The culminating adventure of the fourth grade’s study of George Frideric Handel was an experience with empathy and a quill. After classroom windows were blackened and lights extinguished, in the pitch-black darkness, fourth graders heard the story of how Handel wrote his most famous work, The Messiah, in just two weeks. Turning on first one and then another, I placed a small LED candle in front of each student as I told the story. By the end, the glow inside the room was enough to see that my rapt listeners were ready to experience Handel, empathy, and a quill.
In the faint glow of candlelight, my captivated students watched my every move as I passed out strips of paper, bowls of ink, and feather quills. Remembering all that we had learned about the inconveniences of life in Handel’s day, writing music with a quill in a darkened room, using only the light of a small candle, provided the perfect setting for a lesson on empathy.

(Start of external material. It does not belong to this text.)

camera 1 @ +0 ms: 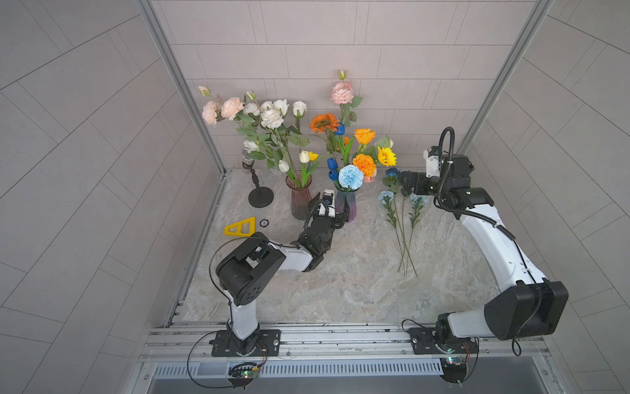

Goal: Pick out blue flowers from the vase
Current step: Move the vase to the center of the board.

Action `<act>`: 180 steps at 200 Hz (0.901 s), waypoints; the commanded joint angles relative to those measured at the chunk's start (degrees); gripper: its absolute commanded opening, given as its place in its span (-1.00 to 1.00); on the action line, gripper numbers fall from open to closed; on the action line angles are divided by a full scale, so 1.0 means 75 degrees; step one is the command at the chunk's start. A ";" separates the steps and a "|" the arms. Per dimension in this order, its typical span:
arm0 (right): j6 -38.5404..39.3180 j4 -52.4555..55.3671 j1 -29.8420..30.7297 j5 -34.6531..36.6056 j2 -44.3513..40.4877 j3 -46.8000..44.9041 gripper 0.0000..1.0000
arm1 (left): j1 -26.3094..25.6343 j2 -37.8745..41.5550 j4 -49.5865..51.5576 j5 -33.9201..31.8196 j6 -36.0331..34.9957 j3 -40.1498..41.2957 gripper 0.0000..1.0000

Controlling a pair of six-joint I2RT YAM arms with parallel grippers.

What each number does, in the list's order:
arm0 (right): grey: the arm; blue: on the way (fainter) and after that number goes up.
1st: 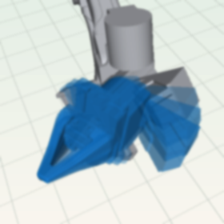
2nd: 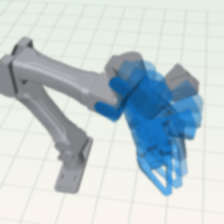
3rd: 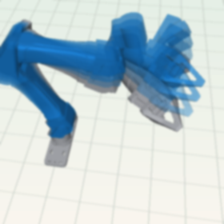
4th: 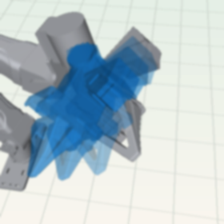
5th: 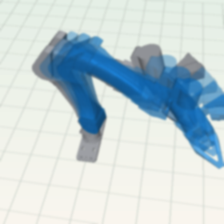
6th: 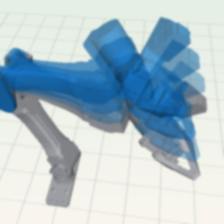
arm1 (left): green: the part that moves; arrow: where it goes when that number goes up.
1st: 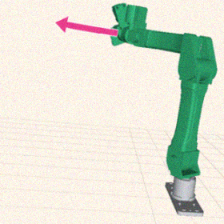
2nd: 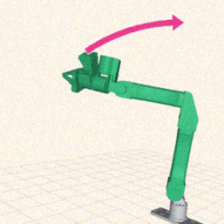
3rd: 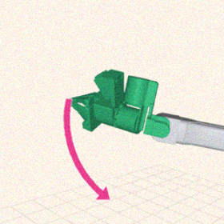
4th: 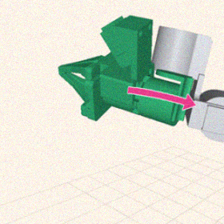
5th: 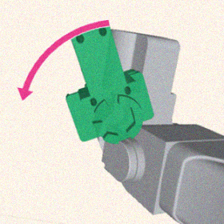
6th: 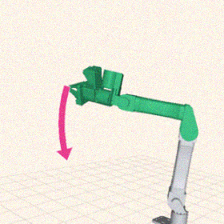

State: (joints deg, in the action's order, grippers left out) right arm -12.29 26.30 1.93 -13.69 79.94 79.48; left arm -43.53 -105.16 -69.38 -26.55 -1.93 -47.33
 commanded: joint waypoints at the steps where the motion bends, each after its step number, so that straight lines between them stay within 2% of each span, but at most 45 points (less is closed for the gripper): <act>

It is estimated that Handel worked 10 hours each day and wrote at least 15 notes per minute to finish writing the Messiah in such a short time. The image of Handel’s music brought gasps from everyone. “How could he write so many notes without messing up?” Empathy cultivated curiosity, curiosity led to discovery, and discovery led to learning.
This impactful unit of study began with a simple picture of a young boy playing music in the attic by candlelight and ended with a unique lesson in experiential education.